December 16, 2019: The IRS released a notice extending the phase-in period for the enforcement and administration of section 871(m) of the IRC. The notice extends the transition relief provided in Notice 2018-72, 2019-40 I.R.B. 522, for two years. As a result, the regulations under section 871(m) will not apply to any payment made with respect to a non-delta-one transaction issued before January 1, 2023. The IRS noted that the anti-abuse rule provided in §1.871-15(o) will continue to apply during the phase-in years.
December 16, 2019: The IRS issued final regulations providing guidance regarding a corporation’s distribution of stock or securities of a controlled corporation without the recognition of income, gain or loss. More specifically, the regulations address how to determine whether a corporation is a predecessor or a successor of a distributing controlled corporation for purposes of section 355(e) of the IRC. The regulations also address the extent to which section 355(f) causes a distributing corporation—and in some cases, its shareholders—to recognize income or gain on the distribution of stock or securities of a controlled corporation. The final regulations became effective on December 18, 2019.
December 17, 2019: The IRS issued final regulations relating to certain financial products that provide for payments that are contingent upon or determined by reference to US source dividend payments. The regulations define the term broker for purposes of section 871(m) of the IRC, and provide guidance on how to identify which party to a potential section 871(m) transaction is responsible for determining whether that transaction qualifies as a section 871(m) transaction if multiple brokers or dealers are involved. The final regulations withdraw the temporary regulations under Treas. Reg. § 1.871-15T.
December 17, 2019: The IRS released a revenue ruling that provides various prescribed rates for federal income tax purposes for January 2020. These rates include the applicable federal rates for the current month for purposes of both section 1274(d) and section 1288(b) of the IRC, the adjusted federal long-term rate and the long-term tax-exempt rate in section 382(f), and the federal rate for determining the present value of an annuity, among others.
December 17, 2019: The IRS released a revenue procedure providing that the third six-year remedial amendment cycle for pre-approved defined benefit plans begins on May 1, 2020, and ends on January 31, 2025. The on-cycle submission period for providers to submit applications for opinion letters for pre-approved defined benefit plans begins on August 1, 2020, and ends on July 31, 2021.
December 19, 2019: The IRS issued a news release regarding final regulations that provide details about investment in qualified opportunity zones (QOZ). The final regulations provide guidance for taxpayers eligible to make an election to temporarily defer the inclusion of certain eligible gain from gross income. The regulations permit the deferral of all or part of a gain that would otherwise be included in income for corresponding amounts that are invested into a qualified opportunity fund; the gain is deferred until an inclusion event or Dec. 31, 2026, whichever is earlier. The regulations provide a list of inclusion events.

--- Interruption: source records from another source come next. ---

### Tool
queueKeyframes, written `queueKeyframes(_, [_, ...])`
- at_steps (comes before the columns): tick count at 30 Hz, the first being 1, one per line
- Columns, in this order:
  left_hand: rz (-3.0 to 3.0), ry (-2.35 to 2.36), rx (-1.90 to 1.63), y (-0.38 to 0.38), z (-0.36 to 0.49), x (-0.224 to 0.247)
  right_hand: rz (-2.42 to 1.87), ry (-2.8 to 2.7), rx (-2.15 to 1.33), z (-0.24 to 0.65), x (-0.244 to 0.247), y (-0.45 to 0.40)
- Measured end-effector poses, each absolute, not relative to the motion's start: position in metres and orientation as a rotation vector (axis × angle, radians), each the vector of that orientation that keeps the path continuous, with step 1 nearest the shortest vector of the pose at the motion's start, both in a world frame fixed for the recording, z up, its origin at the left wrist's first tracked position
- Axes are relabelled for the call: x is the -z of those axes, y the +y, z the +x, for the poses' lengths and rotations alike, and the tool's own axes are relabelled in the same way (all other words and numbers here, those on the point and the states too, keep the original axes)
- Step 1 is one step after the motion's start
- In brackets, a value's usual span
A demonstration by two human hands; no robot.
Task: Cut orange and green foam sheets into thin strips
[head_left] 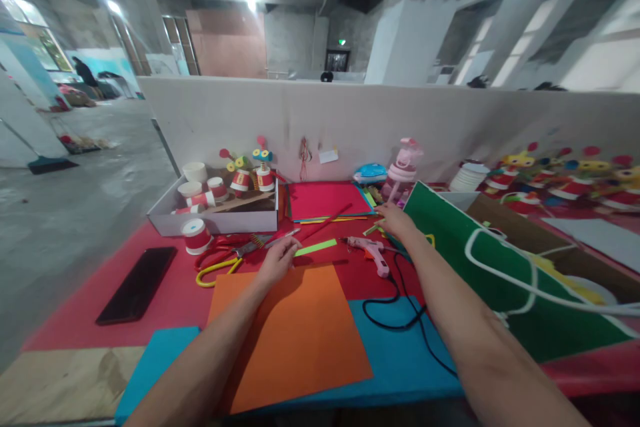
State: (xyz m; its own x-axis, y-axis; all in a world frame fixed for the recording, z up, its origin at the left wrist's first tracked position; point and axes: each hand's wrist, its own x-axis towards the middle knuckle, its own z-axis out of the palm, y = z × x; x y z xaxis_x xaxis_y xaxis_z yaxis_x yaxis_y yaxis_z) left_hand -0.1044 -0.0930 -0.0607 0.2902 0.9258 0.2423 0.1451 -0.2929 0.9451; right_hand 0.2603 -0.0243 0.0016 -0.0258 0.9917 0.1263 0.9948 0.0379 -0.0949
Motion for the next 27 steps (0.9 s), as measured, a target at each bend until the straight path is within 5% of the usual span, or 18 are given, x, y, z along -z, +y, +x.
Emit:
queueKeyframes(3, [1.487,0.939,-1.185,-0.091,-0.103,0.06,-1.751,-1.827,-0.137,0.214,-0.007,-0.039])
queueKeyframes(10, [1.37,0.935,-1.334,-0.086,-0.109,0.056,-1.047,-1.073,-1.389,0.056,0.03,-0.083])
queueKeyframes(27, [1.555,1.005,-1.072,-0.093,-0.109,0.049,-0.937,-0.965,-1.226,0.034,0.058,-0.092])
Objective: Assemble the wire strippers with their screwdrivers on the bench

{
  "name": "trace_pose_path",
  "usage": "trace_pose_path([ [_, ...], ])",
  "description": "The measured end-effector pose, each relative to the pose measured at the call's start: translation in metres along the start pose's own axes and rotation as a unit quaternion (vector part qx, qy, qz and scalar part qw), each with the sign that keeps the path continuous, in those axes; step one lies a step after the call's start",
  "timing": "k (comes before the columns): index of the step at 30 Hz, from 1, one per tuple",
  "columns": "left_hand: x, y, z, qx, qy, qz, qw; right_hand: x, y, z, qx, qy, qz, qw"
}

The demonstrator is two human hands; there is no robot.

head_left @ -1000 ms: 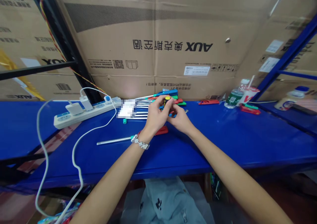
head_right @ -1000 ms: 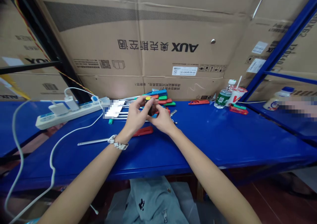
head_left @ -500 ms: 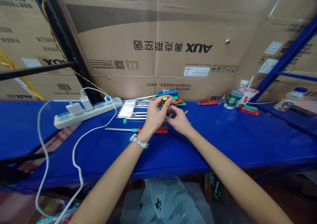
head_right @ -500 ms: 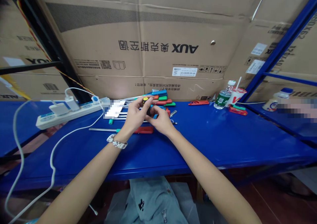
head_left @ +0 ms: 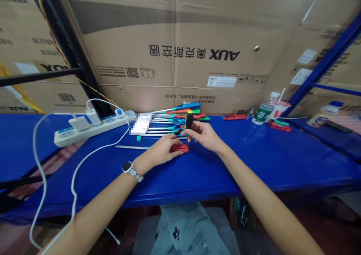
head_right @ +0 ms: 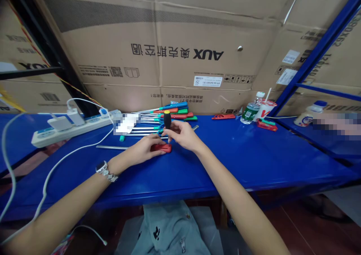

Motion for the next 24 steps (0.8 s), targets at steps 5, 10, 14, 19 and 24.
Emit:
trace_pose_path([
  [5,-0.008,0.001,-0.008,0.011,0.035,0.003,0.999,0.0,-0.002,0.0,0.001,0.014,0.031,0.999],
  [10,-0.009,0.004,-0.012,0.021,0.036,0.021,0.999,0.01,0.004,0.009,-0.009,0.004,0.117,0.993],
  [14,-0.01,0.006,-0.011,0.028,0.028,0.03,0.999,0.013,0.008,0.009,-0.013,0.006,0.165,0.986],
  [19,-0.007,0.007,0.0,0.019,-0.001,0.021,1.0,0.033,0.008,-0.01,-0.001,0.022,0.22,0.975],
  [24,0.013,0.017,0.007,0.012,-0.08,0.02,0.997,0.043,0.031,0.003,-0.039,0.223,0.125,0.966],
])
Point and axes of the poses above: each hand's wrist, its own y-axis away from the middle knuckle, its own x-axis out of the back of the hand, z = x × y, the point moved 10 cm from there along -y, towards the middle knuckle, and after that the axes turned 10 degrees about z, right-handed, at the moved point
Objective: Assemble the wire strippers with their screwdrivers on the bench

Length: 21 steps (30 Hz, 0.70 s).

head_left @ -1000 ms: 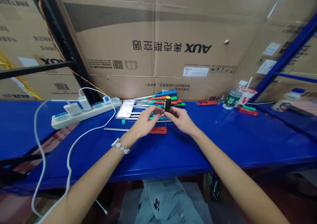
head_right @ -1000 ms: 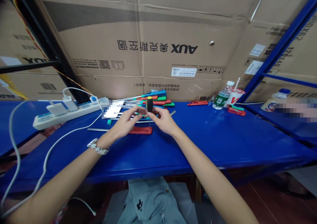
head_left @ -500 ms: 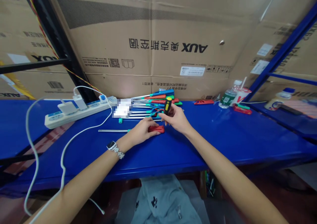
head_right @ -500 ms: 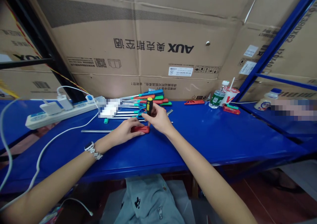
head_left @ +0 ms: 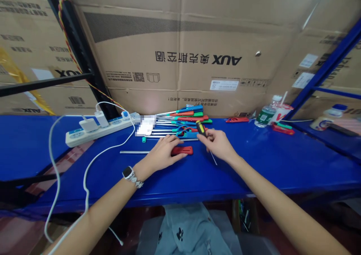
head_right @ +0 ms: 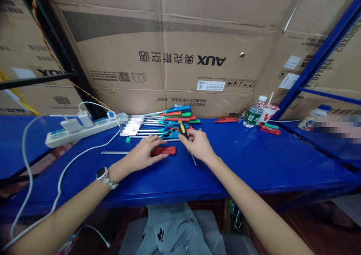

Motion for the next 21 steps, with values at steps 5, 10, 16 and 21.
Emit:
trace_pose_path([
  [5,0.003,0.013,-0.011,0.002,-0.044,-0.035,0.998,-0.008,0.025,0.016,0.083,0.228,-0.019,0.97],
  [10,0.005,0.018,-0.011,-0.019,-0.034,-0.037,0.999,-0.025,0.024,0.007,0.114,0.292,-0.027,0.949],
  [16,0.035,0.014,-0.004,-0.052,-0.016,0.018,0.998,-0.018,0.011,0.001,0.081,0.243,-0.051,0.965],
  [21,0.03,-0.027,0.01,-0.11,-0.026,0.035,0.993,-0.012,-0.005,-0.053,0.294,0.171,-0.045,0.939],
])
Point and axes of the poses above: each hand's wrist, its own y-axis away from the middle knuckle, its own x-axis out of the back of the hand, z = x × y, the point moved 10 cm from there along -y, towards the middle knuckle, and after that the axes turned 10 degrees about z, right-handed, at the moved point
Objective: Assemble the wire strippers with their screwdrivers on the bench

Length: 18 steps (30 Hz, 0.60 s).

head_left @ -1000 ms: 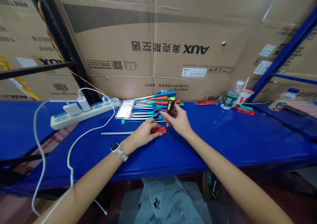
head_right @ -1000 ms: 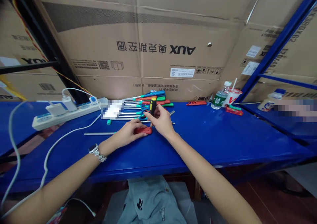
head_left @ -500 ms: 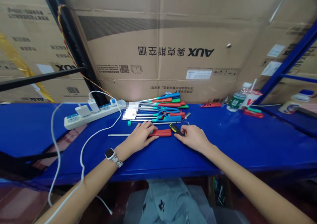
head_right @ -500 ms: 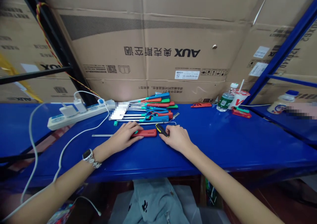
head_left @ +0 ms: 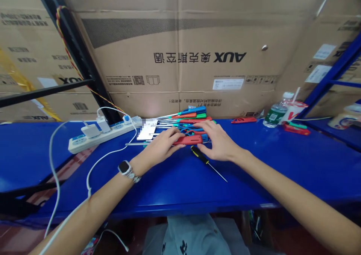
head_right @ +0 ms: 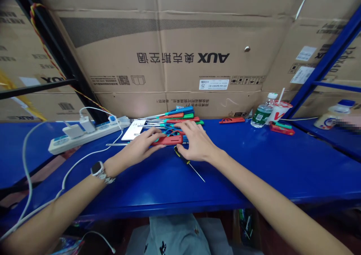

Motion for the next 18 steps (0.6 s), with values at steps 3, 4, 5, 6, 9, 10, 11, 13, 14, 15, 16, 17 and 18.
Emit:
trace_pose_path([
  [3,-0.01,-0.035,-0.002,-0.025,-0.01,0.024,0.999,-0.015,-0.02,0.006,0.055,0.082,-0.062,0.993],
  [4,-0.014,-0.045,-0.005,-0.026,-0.017,0.024,0.999,-0.02,-0.026,0.013,0.061,0.109,-0.08,0.989],
  [5,-0.018,-0.053,-0.009,-0.024,-0.03,0.026,0.999,-0.022,-0.032,0.022,0.067,0.137,-0.089,0.984],
  [6,-0.02,-0.059,-0.015,-0.015,-0.046,0.031,0.998,-0.023,-0.038,0.032,0.074,0.165,-0.095,0.979],
  [9,-0.02,-0.063,-0.041,0.05,-0.105,0.058,0.992,-0.018,-0.049,0.072,0.062,0.243,-0.109,0.962],
  [10,-0.021,-0.061,-0.048,0.068,-0.122,0.059,0.988,-0.018,-0.051,0.085,0.057,0.258,-0.123,0.957],
  [11,-0.022,-0.057,-0.054,0.083,-0.136,0.054,0.986,-0.018,-0.051,0.096,0.053,0.267,-0.14,0.952],
  [13,-0.03,-0.048,-0.064,0.107,-0.159,0.026,0.981,-0.02,-0.05,0.117,0.033,0.276,-0.165,0.946],
  [14,-0.035,-0.044,-0.069,0.125,-0.168,0.01,0.978,-0.022,-0.049,0.124,0.022,0.273,-0.176,0.945],
  [15,-0.04,-0.039,-0.075,0.15,-0.175,-0.007,0.973,-0.026,-0.048,0.129,0.01,0.268,-0.184,0.946],
  [16,-0.046,-0.034,-0.081,0.179,-0.177,-0.024,0.967,-0.03,-0.048,0.132,-0.001,0.26,-0.189,0.947],
  [17,-0.052,-0.03,-0.087,0.21,-0.175,-0.042,0.961,-0.034,-0.047,0.134,-0.011,0.251,-0.19,0.949],
  [18,-0.057,-0.025,-0.092,0.24,-0.17,-0.059,0.954,-0.037,-0.048,0.133,-0.019,0.243,-0.186,0.952],
])
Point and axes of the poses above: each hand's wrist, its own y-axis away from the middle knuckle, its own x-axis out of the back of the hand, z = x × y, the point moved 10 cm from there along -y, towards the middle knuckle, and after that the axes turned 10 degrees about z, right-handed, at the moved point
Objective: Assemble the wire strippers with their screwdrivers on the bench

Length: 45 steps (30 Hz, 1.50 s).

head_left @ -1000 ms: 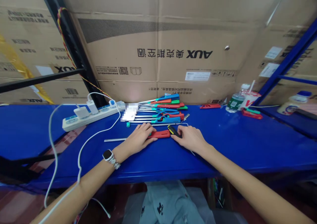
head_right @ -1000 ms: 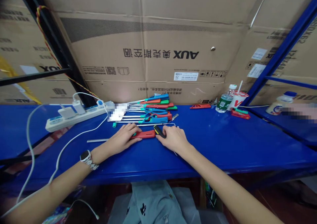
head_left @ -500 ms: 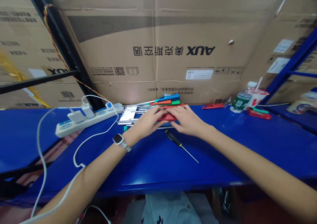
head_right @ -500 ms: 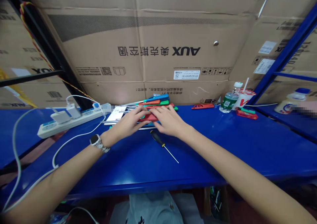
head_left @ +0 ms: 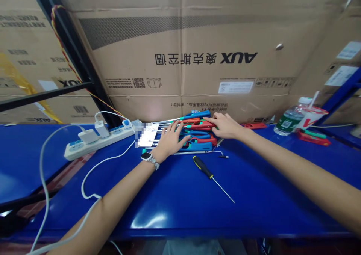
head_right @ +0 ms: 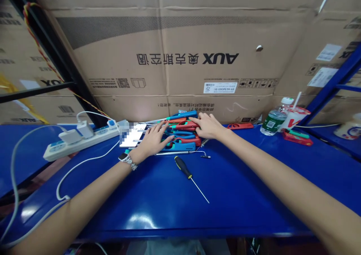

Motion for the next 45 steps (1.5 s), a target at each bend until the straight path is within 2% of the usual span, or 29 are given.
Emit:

December 20, 2019: The IRS issued proposed regulations under section 162(m) of the IRC, which limits the deduction for certain employee remuneration in excess of $1,000,000 for federal income tax purposes. The proposed regulations implement the amendments made to section 162(m) by the Tax Cuts and Jobs Act. The IRS requests comments by February 18, 2020, and has scheduled a public hearing for March 9, 2020.
December 20, 2019: The IRS released its weekly list of written determinations (e.g., Private Letter Rulings, Technical Advice Memorandums and Chief Counsel Advice).